A distributed denial-of-service attack that choked off a number of high-profile Websites June 15 was "sophisticated, international, and large-scale," according to Akamai Technologies, a data management and content distribution company whose servers were hit in a strike the company said was aimed at specific customer sites including Yahoo, the FBI, Google, Microsoft, and Apple.
Akamai said their monitoring systems spotted the attack quickly enough, and company personnel were able to mitigate the attack by working with the affected customers closely and adjusting company infrastructure. The company is also cooperating with federal law enforcement to trace the source of the attack.
The attack began at about 5:30 a.m. EDT and ended at about 7:45 a.m., according to Internet performance researcher Keynote Systems. Akamai won't exactly call the attacks denial-of-service, but others, including Keynote, have called it that very thing.
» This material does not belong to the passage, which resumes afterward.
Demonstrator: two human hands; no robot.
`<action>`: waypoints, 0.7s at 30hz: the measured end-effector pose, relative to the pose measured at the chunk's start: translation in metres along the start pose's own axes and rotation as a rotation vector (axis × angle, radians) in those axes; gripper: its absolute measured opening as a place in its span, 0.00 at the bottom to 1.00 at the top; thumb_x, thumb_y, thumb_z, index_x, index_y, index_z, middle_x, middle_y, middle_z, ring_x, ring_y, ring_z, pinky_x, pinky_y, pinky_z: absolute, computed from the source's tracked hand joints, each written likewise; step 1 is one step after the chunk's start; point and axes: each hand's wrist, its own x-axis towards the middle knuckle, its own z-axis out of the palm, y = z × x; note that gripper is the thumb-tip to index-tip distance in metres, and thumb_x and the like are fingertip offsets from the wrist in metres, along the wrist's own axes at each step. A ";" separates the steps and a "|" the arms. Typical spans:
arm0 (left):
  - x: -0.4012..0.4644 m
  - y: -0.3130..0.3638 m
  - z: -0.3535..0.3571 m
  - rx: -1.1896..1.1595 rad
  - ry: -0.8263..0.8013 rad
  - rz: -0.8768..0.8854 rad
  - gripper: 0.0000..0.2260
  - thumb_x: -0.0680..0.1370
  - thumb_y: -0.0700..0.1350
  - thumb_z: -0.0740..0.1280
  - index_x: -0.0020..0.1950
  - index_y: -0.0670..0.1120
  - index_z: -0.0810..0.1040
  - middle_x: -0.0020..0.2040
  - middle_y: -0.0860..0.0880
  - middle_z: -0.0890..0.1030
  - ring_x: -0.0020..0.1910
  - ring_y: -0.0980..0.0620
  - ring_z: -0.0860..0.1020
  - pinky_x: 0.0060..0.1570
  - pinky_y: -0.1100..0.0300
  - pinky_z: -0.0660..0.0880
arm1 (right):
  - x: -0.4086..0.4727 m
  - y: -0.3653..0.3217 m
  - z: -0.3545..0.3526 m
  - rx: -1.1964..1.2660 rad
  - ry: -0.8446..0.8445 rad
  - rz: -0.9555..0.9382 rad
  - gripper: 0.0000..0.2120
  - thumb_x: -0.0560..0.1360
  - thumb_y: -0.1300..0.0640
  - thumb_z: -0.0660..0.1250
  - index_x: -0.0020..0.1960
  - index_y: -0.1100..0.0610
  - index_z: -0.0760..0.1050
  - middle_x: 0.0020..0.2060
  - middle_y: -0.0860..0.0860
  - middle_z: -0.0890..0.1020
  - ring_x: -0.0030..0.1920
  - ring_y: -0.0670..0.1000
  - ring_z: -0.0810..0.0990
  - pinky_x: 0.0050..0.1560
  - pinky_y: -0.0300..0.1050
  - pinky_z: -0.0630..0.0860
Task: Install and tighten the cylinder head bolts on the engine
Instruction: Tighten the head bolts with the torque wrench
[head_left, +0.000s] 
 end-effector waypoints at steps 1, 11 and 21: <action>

Google said their Website was affected but restored around the world quickly, while Yahoo said they were still probing how the attacks affected them. Yahoo had its most difficulty with its e-mail system, making the timing of the attack especially critical because Yahoo had launched a newly upgraded and expanded version of its free e-mail service earlier that day. Glitches with the new e-mail service continued well into the afternoon June 15.
"As we upgrade tens of millions of Yahoo mail accounts for consumers worldwide," Yahoo spokesperson Mary Osako said in a statement, "some users may experience temporary fluctuation in service. We expect Yahoo mail accounts to resume to normal after upgrades are completed."
Other affected Websites were said to include Federal Express, Lycos, Symantec, and AltaVista, at least two of which are known as Akamai clients.
Akamai said the overall domain name service impact of the attack was about four percent of its customer base with two percent showing noticeable impact, and "less than 1 percent of Akamai customers [having] a significant impact affecting more than 20 percent of their users."
The attack hit the company's Internet naming functionality and caused some delays in DNS name resolutions and even timed-out DNS requests, the company said. The service returned to normal, Akamai said, about 10:45 a.m. EDT.